#### [ASSIGNMENT]
Pictures stay out. All the rest of the records must be repeated exactly.

·····

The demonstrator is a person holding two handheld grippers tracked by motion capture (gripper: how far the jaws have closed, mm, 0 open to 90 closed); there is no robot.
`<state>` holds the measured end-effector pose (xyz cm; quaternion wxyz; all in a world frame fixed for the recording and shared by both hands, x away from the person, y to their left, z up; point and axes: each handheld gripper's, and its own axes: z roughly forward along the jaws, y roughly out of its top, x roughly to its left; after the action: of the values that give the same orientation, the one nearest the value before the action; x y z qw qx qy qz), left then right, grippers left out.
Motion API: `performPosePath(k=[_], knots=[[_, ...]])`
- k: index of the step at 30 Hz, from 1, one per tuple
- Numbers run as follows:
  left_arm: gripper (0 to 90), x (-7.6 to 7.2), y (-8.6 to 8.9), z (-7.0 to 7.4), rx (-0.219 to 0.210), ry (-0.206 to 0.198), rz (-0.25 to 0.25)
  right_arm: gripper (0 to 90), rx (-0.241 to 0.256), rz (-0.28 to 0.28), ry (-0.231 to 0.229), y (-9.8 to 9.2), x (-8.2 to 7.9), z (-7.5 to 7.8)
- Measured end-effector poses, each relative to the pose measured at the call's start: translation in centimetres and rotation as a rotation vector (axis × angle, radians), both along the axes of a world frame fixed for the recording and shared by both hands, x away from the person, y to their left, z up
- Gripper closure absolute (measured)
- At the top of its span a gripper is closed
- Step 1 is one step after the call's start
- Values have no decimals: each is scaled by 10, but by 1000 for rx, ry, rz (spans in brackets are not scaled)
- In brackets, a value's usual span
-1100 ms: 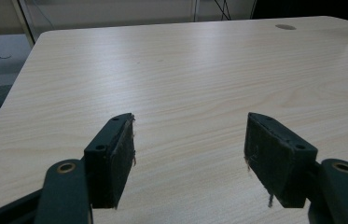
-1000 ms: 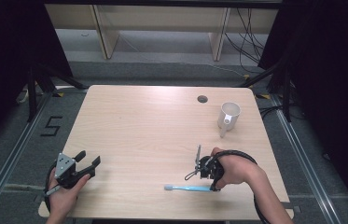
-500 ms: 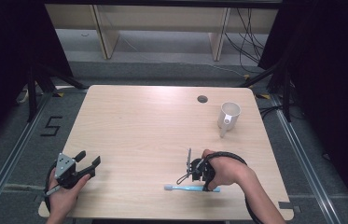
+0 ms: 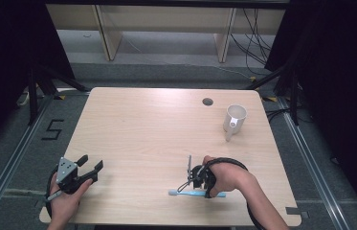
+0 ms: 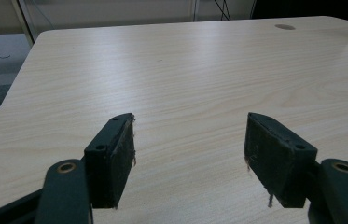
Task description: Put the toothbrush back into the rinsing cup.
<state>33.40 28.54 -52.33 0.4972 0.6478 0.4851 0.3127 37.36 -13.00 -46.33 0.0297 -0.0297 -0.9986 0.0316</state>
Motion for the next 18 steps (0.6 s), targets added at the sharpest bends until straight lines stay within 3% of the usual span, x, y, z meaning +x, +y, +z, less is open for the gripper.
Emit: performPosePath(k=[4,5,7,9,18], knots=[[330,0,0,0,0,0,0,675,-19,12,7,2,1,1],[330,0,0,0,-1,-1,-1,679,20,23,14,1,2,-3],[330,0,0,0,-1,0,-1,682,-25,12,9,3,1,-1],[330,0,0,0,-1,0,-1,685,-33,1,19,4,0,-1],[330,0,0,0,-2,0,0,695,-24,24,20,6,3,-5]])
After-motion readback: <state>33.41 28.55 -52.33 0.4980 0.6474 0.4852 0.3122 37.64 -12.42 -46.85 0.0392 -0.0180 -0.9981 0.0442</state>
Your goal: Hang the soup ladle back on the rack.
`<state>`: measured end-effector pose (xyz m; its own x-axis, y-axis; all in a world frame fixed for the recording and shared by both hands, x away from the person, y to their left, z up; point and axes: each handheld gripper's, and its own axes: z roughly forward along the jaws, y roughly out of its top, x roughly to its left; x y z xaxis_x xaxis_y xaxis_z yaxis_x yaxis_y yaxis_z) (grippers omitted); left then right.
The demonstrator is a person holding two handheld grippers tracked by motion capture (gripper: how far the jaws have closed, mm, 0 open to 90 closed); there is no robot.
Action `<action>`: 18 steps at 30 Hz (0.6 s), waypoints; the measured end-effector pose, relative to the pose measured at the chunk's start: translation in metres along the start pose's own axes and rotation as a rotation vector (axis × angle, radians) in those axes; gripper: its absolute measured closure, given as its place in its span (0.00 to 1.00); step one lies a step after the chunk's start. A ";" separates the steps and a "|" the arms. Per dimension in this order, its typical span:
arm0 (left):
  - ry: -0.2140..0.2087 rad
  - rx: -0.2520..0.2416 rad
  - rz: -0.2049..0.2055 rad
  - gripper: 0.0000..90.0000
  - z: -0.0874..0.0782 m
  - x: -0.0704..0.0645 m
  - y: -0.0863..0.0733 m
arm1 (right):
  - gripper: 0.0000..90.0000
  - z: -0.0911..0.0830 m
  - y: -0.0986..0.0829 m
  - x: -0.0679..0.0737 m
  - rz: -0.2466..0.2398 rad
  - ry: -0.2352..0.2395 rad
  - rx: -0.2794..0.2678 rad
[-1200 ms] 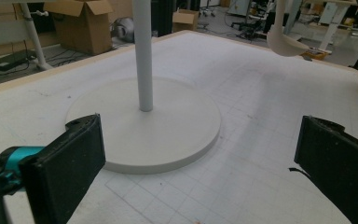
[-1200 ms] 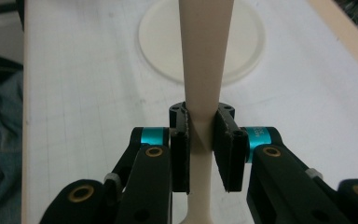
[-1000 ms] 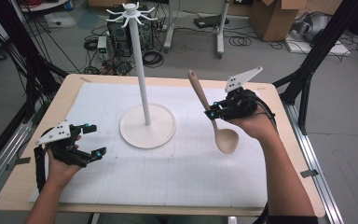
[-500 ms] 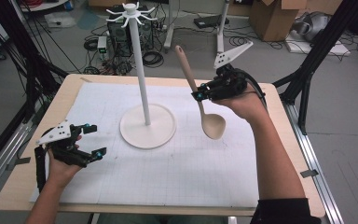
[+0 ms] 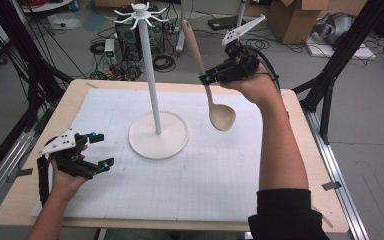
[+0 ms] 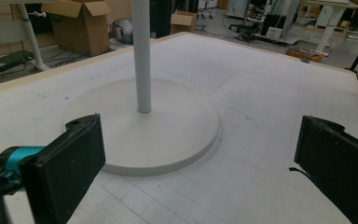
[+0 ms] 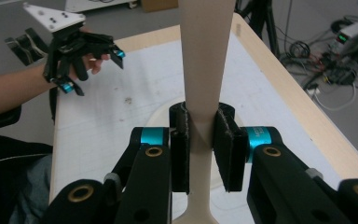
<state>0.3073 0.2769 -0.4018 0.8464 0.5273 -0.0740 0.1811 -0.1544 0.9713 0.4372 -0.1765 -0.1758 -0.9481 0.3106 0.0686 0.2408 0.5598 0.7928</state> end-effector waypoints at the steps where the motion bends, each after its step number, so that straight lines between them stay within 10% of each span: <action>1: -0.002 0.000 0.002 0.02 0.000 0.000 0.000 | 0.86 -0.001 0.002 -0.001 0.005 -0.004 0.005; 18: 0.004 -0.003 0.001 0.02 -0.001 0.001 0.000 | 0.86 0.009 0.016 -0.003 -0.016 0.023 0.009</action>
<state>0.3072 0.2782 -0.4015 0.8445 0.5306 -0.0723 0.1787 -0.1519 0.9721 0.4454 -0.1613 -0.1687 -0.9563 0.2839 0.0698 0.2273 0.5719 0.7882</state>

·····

#### [ANSWER BOX]
The demonstrator is a person holding two handheld grippers tracked by motion capture (gripper: how far the jaws have closed, mm, 0 open to 90 closed); there is no robot.
`<state>` holds the measured end-effector pose (xyz cm; quaternion wxyz; all in a world frame fixed for the recording and shared by both hands, x away from the person, y to their left, z up; point and axes: each handheld gripper's, and its own axes: z roughly forward along the jaws, y roughly out of its top, x roughly to its left; after the action: of the values that give the same orientation, the one nearest the value before the action; x y z qw qx qy qz), left then right, grippers left out.
Motion API: `performPosePath(k=[_], knots=[[_, ...]])`
- k: index of the step at 30 Hz, from 1, one per tuple
- Numbers run as follows:
  left_arm: gripper (0 to 90), x (-7.6 to 7.2), y (-8.6 to 8.9), z (-7.0 to 7.4), rx (-0.219 to 0.210), ry (-0.206 to 0.198), rz (-0.25 to 0.25)
  right_arm: gripper (0 to 90), rx (-0.241 to 0.256), rz (-0.28 to 0.28), ry (-0.231 to 0.229), y (-9.8 to 9.2), x (-8.2 to 7.9), z (-7.5 to 7.8)
- Measured end-effector poses, each relative to the pose measured at the call's start: translation in centimetres and rotation as a rotation vector (axis × angle, radians), both along the axes of a world frame fixed for the recording and shared by both hands, x away from the person, y to their left, z up
- Gripper closure absolute (measured)
- At the top of its span a gripper is closed
- Step 1 is one step after the call's start
- Values have no decimals: each is scaled by 10, but by 1000 for rx, ry, rz (spans in brackets are not scaled)
- In brackets, a value's usual span
-1100 ms: 
-1000 ms: 
-500 ms: 
+0 ms: 
+0 ms: 
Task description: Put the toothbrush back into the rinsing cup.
<state>33.40 28.54 -52.33 0.4972 0.6478 0.4851 0.3127 37.36 -13.00 -46.33 0.0297 -0.0297 -0.9986 0.0316</state>
Motion for the next 18 steps (0.6 s), targets added at the sharpest bends until straight lines stay within 3% of the usual span, x, y, z meaning +x, +y, +z, less is open for the gripper.
Emit: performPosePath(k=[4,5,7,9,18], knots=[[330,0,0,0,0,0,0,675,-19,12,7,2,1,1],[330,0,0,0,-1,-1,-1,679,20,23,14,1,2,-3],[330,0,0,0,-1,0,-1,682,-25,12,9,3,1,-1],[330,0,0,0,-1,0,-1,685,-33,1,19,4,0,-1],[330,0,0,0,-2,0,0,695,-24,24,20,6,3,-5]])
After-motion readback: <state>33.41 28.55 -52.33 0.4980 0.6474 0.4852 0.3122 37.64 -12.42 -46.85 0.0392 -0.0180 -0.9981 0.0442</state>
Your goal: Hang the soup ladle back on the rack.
`<state>`: measured end-effector pose (xyz m; its own x-axis, y-axis; all in a world frame fixed for the recording and shared by both hands, x away from the person, y to their left, z up; point and axes: each handheld gripper's, and its own axes: z roughly forward along the jaws, y roughly out of its top, x roughly to its left; x y z xaxis_x xaxis_y xaxis_z yaxis_x yaxis_y yaxis_z) (grippers omitted); left then right.
The demonstrator is a person holding two handheld grippers tracked by motion capture (gripper: how far the jaws have closed, mm, 0 open to 90 closed); there is no robot.
Action `<action>`: 18 steps at 30 Hz (0.6 s), waypoints; the measured end-effector pose, relative to the pose measured at the chunk's start: translation in metres along the start pose's own axes and rotation as a rotation vector (axis × angle, radians) in those axes; gripper: its absolute measured closure, given as its place in its span (0.00 to 1.00); step one lies a step after the chunk's start. A ";" separates the steps and a "|" the arms. Per dimension in this order, its typical span:
arm0 (left):
  - ry: -0.2140..0.2087 rad
  - rx: -0.2520..0.2416 rad
  - rz: -0.2049..0.2055 rad
  - gripper: 0.0000..90.0000
  - z: -0.0874..0.0782 m
  - x: -0.0704..0.0645 m
  - y: -0.0863..0.0733 m
arm1 (right):
  - gripper: 0.0000..90.0000
  - z: -0.0911..0.0830 m
  - y: -0.0986..0.0829 m
  - x: -0.0679..0.0737 m
  - rz: -0.2466..0.2398 rad
  - ry: -0.2352..0.2395 rad
  - rx: -0.2794..0.2678 rad
[-1200 ms] 
[-1200 ms] 
[-1000 ms] 
[-500 ms] 
[+0 ms] 
[+0 ms] 
[+0 ms] 
<state>0.3073 0.2769 -0.4018 0.8464 0.5273 -0.0740 0.1811 -0.1544 0.9713 0.4372 -0.1765 -0.1758 -0.9481 0.3106 0.0686 0.2408 0.5598 0.7928</state> end-effector waypoints at the steps where the motion bends, each after its step number, so that straight lines between them stay within 10% of each span: <action>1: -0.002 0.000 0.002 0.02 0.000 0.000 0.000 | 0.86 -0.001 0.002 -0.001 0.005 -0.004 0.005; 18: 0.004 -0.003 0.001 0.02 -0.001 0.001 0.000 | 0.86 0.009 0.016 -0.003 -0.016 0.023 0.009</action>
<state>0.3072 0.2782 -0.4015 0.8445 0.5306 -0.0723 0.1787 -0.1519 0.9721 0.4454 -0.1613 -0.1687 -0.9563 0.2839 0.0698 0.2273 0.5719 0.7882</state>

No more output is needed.